= Function (music) =

Musical term

In music, function (also harmonic function or tonal function) denotes the relationship of a chord or scale degree to a tonal centre. Two main theories of tonal functions exist today:

- The German theory created by Hugo Riemann in his Vereinfachte Harmonielehre of 1893, which soon became an international success (English and Russian translations in 1896, French translation in 1899), and which is the theory of functions properly speaking. Riemann identified three abstract tonal "functions"—tonic, dominant and subdominant—denoted by the letters T, D, and S, respectively, each of which could take on a more or less modified appearance in any chord of the scale.

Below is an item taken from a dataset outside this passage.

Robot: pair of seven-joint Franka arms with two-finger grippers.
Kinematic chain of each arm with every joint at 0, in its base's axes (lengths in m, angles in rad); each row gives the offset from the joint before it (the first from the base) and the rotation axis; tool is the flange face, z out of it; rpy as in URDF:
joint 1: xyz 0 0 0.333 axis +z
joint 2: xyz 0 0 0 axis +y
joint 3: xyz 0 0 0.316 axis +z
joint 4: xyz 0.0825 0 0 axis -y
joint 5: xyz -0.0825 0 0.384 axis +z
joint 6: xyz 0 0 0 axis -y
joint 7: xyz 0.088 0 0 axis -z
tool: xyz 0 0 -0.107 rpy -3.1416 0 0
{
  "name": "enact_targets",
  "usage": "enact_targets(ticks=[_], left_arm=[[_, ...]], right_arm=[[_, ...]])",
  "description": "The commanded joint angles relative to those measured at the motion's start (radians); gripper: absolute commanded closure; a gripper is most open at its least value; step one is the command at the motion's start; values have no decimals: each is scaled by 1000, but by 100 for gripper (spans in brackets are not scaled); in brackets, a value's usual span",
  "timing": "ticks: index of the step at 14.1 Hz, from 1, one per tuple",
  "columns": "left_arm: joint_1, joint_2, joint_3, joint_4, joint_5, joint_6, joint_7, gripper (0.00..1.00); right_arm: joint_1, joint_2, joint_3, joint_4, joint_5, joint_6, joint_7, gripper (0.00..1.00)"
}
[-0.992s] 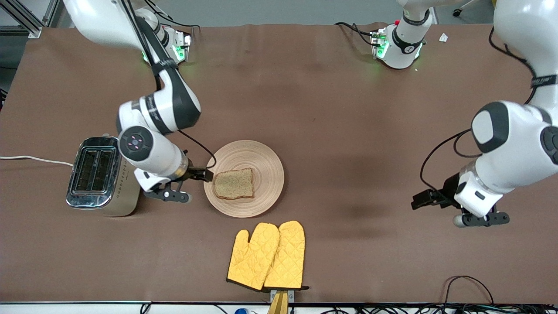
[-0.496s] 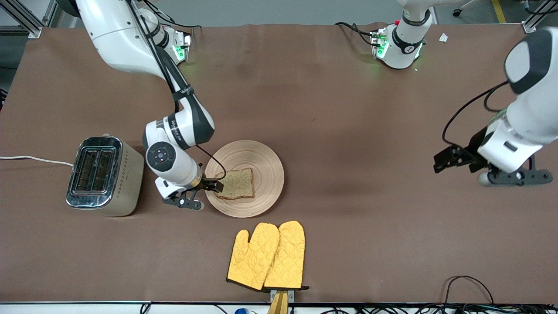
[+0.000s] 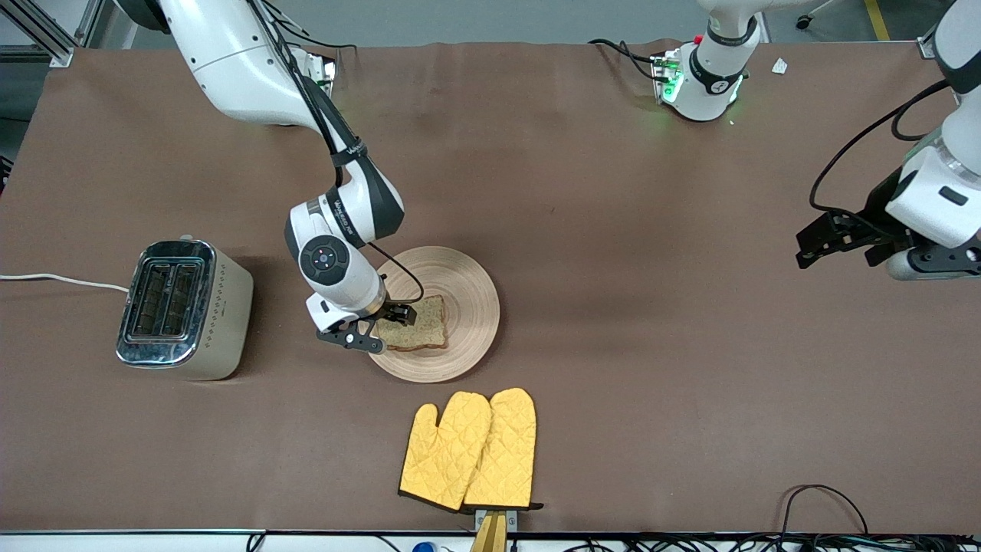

This theory, in several revised forms, remains much in use for the pedagogy of harmony and analysis in German-speaking countries and in Northern and Eastern European countries.
- The Viennese theory, characterized by the use of Roman numerals to denote the chords of the tonal scale, as developed by Simon Sechter, Arnold Schoenberg, Heinrich Schenker, and others, practiced today in Western Europe and the United States. This theory in origin was not explicitly about tonal functions. It considers the relation of the chords to their tonic in the context of harmonic progressions, often following the cycle of fifths. That this actually describes what could be termed the chords' "function" is evident in Schoenberg's Structural Functions of Harmony (1954), a short treatise dealing mainly with harmonic progressions in the context of a general "monotonality".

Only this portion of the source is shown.